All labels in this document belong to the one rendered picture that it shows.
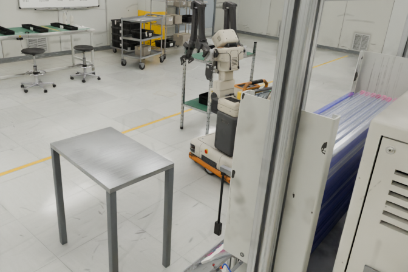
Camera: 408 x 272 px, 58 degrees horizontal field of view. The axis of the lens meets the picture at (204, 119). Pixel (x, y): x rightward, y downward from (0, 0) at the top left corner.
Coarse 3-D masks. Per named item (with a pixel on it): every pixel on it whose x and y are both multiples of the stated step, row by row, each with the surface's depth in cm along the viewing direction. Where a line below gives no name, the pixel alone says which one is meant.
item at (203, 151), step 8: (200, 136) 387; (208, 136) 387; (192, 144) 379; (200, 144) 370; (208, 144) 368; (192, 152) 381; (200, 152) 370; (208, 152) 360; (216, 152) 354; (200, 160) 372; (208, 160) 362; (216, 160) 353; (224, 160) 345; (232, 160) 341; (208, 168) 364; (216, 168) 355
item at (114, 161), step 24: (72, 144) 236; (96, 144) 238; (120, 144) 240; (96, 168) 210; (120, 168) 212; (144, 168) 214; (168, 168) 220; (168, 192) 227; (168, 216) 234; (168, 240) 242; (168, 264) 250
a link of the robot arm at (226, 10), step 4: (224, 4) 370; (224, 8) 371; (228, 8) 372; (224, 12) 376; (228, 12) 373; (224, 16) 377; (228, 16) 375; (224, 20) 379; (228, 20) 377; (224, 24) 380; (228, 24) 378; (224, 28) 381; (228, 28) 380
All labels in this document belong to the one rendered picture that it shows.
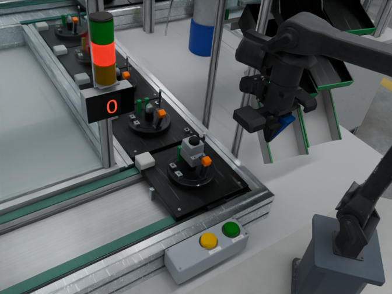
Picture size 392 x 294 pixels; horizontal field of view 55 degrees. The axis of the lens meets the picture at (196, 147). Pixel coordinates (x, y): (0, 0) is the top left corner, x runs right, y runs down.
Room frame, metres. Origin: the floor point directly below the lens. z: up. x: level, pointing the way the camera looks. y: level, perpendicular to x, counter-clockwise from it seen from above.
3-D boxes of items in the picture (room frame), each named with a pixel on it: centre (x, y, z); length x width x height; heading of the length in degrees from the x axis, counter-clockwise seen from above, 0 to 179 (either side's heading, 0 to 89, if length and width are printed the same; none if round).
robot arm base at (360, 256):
==
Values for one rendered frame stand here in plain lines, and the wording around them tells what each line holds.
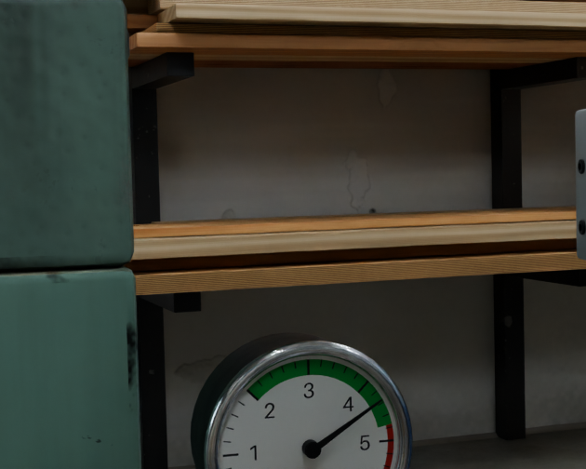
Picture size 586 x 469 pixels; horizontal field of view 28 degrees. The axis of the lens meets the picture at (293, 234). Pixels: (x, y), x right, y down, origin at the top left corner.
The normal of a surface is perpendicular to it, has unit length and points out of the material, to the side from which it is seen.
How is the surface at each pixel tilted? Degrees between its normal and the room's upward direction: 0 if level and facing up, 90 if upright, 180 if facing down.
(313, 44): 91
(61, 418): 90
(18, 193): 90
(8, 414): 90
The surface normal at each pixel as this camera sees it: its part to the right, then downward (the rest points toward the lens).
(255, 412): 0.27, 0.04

* Exercise directions *
Of the entries above, repeat exactly the lines between the line with "3-D boxes of" and the line with "robot arm base", inclusive, and no others.

* Solved exercise *
3-D boxes of items in the picture (room frame), each named with a pixel on it: centre (x, y, z); length x width x height; heading of the length in degrees from the x axis, counter-clockwise seen from above, 0 to 179 (either side's heading, 0 to 89, if length and width are printed the same; none if round).
robot arm base at (360, 256):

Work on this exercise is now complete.